They are both weak and stupid. And the law is on our side. I know enough from Father Patrick to know that the law of the Brehon is very strong in Éire. And let us not forget the folkmoots, the regional assemblies. Surely they would never allow the Sweeneys to regain a foothold.”

  “An’ sure I hope ye be right, lass. But remember—the weak ones you met were hired drovers, not his own clan. He still has children who live close by. There is no harm in being prepared.”

  “Yes,” I said slowly. “All the better reason for us to keep our warrior skills sharp.”

  Ryan said, “Ye can add me to your store of weapons. I will bring me own boys from the Lough Neagh if we need reinforcements.”

  I was almost sorry I started talking about the subject, for I thought that surely our troubles with Sweeney were ended. The high king had ordered the cripple’s chair that Sweeney was tied onto to be thrown into the North Sea—fit ending for a murderous, slave-holding criminal. As far as I was concerned, the story was over. Sweeney could never hurt us again. That particular scroll had been rolled tight and tied with a steel ribbon.

  “Whistle us a cheery tune, Ryan,” I urged, and he brought out his bone whistle. Soon Liam and I were dancing a merry jig around the bright fire, and I laughed more than I had in a very long time.

  After a while, Liam and I settled back, leaning into each other. I saw that Ryan was lying some distance away, his back to us. I watched Liam’s expressive face by the light of the fire as he sang a slow, evocative song. I understood not a word, but I responded deeply to the way his voice caressed every syllable of the sensual language. As the song ended, he took my hand and brought it to his mouth palm up, and he proceeded almost to make love to it. I could not believe the pleasure he could evoke in every secret place as he suckled and licked my fingers.

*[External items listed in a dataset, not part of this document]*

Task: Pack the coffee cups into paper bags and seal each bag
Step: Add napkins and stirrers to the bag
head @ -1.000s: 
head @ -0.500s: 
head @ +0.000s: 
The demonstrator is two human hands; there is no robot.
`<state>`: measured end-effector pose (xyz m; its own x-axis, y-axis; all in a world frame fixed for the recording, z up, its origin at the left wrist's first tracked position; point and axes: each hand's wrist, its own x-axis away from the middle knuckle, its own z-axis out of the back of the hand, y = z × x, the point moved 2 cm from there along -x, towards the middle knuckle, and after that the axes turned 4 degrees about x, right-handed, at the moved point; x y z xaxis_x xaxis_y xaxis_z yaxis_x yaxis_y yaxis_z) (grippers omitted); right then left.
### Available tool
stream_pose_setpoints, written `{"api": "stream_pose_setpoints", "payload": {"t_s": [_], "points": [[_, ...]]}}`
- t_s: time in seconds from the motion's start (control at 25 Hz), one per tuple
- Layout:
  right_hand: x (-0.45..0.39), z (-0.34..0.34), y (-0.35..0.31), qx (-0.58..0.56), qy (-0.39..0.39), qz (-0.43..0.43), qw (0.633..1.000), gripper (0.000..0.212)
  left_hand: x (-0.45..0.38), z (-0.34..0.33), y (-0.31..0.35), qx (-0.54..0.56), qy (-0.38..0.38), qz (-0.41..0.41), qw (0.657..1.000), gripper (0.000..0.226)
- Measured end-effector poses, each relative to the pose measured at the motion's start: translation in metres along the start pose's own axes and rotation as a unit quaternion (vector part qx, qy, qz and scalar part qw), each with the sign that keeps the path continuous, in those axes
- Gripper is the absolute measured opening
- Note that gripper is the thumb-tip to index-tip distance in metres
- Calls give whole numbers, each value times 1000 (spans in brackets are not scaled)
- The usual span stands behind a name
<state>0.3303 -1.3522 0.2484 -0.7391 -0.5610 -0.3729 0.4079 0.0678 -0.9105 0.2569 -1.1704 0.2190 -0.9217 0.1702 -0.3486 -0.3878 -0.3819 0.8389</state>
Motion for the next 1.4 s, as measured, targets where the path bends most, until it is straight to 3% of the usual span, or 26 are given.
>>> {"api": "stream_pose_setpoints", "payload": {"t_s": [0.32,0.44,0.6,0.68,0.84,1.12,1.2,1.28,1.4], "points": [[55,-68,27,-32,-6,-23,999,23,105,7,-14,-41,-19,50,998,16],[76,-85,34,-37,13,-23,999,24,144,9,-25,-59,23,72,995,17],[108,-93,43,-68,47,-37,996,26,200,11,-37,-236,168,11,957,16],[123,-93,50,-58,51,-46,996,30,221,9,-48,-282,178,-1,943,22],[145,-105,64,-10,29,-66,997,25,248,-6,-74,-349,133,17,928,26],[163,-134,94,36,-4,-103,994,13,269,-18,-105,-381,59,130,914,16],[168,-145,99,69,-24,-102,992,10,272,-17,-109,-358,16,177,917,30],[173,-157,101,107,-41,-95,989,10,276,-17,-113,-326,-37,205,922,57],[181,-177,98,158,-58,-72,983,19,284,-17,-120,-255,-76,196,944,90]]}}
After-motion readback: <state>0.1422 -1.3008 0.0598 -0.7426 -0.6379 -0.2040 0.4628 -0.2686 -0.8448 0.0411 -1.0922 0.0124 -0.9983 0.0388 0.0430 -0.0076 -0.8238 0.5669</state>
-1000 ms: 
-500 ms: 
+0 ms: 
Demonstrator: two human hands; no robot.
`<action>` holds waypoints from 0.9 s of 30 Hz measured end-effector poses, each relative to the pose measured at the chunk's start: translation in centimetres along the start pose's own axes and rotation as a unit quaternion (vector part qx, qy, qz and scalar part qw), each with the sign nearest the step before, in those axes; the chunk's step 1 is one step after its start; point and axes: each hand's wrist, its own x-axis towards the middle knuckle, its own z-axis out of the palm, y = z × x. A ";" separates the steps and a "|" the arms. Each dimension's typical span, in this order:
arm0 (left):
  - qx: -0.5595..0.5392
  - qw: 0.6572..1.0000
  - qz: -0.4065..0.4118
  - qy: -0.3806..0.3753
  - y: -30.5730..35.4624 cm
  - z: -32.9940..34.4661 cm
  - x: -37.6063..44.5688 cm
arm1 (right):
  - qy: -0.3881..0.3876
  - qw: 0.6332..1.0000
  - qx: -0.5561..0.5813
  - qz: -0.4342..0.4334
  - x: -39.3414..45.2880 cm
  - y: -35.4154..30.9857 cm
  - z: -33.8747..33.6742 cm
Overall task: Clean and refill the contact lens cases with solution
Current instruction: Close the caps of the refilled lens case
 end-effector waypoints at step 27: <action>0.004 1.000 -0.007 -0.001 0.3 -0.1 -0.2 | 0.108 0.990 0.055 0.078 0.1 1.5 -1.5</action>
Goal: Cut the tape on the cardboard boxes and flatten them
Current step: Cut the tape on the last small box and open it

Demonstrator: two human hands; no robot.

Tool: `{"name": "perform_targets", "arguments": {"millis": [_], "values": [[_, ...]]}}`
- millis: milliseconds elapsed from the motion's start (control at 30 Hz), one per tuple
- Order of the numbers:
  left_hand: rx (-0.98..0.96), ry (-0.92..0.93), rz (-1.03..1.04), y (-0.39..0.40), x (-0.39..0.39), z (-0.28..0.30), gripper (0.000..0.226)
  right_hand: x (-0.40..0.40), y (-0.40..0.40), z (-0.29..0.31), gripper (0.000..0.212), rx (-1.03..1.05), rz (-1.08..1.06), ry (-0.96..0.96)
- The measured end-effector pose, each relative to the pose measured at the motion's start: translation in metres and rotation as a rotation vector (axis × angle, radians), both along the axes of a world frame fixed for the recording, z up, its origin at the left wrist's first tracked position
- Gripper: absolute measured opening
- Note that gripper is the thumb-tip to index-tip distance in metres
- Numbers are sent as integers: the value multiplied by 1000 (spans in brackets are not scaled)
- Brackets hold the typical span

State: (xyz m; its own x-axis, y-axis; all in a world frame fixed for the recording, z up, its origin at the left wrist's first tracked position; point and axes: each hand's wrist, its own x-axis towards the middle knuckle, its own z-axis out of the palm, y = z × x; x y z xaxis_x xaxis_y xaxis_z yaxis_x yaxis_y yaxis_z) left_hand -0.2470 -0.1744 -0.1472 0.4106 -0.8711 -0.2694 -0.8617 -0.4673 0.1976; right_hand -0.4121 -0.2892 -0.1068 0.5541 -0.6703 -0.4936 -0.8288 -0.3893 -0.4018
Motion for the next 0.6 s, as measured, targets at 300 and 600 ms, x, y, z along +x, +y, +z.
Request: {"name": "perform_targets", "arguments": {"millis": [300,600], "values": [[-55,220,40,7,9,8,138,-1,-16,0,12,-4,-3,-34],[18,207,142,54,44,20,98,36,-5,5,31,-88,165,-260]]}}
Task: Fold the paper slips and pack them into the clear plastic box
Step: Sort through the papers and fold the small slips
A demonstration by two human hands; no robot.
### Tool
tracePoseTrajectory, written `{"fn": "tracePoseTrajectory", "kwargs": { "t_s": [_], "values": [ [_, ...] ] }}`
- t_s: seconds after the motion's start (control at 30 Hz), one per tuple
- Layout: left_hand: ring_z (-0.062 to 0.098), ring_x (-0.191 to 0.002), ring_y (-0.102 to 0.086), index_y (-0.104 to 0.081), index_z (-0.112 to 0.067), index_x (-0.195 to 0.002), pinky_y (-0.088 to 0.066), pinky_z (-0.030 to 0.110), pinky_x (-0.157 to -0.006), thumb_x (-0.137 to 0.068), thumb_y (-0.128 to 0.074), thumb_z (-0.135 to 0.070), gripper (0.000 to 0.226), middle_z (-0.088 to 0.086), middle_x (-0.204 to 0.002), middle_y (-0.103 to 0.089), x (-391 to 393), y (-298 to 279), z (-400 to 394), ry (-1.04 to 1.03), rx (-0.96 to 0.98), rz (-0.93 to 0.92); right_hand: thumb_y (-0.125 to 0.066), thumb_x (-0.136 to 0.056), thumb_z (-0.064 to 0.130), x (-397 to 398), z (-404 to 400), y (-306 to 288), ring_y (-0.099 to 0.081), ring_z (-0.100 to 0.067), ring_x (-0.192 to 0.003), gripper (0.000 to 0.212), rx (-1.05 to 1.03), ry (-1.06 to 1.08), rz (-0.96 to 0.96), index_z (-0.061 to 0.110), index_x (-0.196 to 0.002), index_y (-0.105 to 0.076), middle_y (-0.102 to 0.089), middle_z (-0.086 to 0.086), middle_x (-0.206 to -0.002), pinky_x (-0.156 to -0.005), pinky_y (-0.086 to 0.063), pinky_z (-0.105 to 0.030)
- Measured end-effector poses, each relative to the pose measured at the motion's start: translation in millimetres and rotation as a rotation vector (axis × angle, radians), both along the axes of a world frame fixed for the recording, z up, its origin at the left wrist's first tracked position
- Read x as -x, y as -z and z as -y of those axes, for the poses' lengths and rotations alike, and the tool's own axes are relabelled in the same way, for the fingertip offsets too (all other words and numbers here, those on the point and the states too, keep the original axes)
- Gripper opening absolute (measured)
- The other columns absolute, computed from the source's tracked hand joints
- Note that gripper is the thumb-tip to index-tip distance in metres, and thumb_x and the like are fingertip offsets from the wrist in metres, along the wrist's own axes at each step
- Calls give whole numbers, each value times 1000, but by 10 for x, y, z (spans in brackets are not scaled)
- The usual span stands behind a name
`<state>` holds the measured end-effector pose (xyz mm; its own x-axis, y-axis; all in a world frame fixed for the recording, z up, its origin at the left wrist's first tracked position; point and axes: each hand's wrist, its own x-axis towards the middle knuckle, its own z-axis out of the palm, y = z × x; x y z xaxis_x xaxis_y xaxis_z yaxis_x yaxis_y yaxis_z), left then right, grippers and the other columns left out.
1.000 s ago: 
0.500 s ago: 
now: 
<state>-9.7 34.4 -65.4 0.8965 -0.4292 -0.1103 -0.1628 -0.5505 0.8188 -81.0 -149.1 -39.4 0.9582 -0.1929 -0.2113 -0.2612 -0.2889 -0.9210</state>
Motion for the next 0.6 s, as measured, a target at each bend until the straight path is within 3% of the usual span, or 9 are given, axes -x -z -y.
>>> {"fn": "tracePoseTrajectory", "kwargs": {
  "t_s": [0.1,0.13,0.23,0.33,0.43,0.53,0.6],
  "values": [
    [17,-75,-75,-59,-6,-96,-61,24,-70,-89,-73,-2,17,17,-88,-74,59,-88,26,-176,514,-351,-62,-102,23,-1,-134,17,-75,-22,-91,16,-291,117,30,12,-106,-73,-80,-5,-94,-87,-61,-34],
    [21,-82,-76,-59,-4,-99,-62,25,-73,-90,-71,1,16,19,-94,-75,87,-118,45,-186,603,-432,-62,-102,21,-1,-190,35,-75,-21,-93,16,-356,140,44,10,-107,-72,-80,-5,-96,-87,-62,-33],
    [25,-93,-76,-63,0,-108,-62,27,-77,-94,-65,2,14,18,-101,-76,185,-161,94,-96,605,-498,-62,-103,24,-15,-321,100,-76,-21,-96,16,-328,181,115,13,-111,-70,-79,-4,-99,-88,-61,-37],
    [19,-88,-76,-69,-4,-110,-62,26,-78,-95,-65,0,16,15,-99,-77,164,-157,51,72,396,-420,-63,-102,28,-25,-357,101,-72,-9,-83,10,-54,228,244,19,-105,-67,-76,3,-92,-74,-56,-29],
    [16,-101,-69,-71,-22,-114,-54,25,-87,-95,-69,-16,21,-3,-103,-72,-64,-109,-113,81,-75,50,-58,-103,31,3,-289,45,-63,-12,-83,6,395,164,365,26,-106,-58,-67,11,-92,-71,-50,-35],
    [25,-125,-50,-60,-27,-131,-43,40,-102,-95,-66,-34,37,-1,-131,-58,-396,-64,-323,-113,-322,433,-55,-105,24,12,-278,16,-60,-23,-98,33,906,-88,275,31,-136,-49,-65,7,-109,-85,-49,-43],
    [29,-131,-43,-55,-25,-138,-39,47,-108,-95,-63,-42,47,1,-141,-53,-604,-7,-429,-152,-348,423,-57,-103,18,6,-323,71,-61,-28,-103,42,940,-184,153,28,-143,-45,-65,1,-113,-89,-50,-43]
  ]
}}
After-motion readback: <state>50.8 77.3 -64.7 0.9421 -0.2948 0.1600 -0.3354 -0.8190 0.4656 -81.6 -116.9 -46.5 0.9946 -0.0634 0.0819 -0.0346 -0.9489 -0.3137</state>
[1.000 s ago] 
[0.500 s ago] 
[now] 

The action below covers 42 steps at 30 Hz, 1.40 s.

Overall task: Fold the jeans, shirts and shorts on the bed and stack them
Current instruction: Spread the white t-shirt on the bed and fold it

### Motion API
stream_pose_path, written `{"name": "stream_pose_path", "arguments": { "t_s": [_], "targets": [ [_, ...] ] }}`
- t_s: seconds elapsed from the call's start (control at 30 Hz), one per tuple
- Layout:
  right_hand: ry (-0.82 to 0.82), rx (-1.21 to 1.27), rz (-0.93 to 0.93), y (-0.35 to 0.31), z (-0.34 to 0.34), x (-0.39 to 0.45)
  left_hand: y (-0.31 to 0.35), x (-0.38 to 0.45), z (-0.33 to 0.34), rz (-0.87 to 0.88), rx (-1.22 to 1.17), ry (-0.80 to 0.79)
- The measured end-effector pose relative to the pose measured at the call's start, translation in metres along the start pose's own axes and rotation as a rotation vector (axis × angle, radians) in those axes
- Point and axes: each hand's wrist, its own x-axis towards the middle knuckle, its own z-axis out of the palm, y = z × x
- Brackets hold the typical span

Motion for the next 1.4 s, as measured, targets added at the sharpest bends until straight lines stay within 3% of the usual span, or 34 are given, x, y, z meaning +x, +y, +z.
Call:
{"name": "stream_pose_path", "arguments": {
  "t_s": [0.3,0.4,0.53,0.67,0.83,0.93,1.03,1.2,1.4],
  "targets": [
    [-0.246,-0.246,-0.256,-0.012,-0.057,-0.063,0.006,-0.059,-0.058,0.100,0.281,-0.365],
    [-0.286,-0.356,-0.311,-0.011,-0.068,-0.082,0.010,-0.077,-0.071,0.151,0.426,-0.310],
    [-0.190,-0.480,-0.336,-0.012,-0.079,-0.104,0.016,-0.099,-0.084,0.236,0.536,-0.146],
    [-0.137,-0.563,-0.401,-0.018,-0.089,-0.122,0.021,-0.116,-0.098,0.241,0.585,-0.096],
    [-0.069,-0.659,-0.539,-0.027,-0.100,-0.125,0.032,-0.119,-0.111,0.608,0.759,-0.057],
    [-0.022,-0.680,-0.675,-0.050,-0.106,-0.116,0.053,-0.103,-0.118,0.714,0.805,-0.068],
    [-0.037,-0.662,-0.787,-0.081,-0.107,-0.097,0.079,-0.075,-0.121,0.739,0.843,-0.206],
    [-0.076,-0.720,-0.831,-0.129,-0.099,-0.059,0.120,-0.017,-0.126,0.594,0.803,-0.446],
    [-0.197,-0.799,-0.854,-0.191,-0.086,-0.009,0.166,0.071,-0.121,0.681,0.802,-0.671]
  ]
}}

  I felt a fire envelop me, starting at the tips of my toes, and I leaned into his chest, seeking his nipples. I sucked and licked, saying his name very softly, and he began to work the tunic slowly down from my shoulders to my waist. Then he lowered his head and began to devour my breasts, slowly and with a rhythm that made me gasp. He found my nipples and sucked one, then the other, with slow purpose, for he knew my secret—his deliberate, measured sucking was making my body frantic for more. I twisted and pushed against him as he sucked, and his hands found my thighs.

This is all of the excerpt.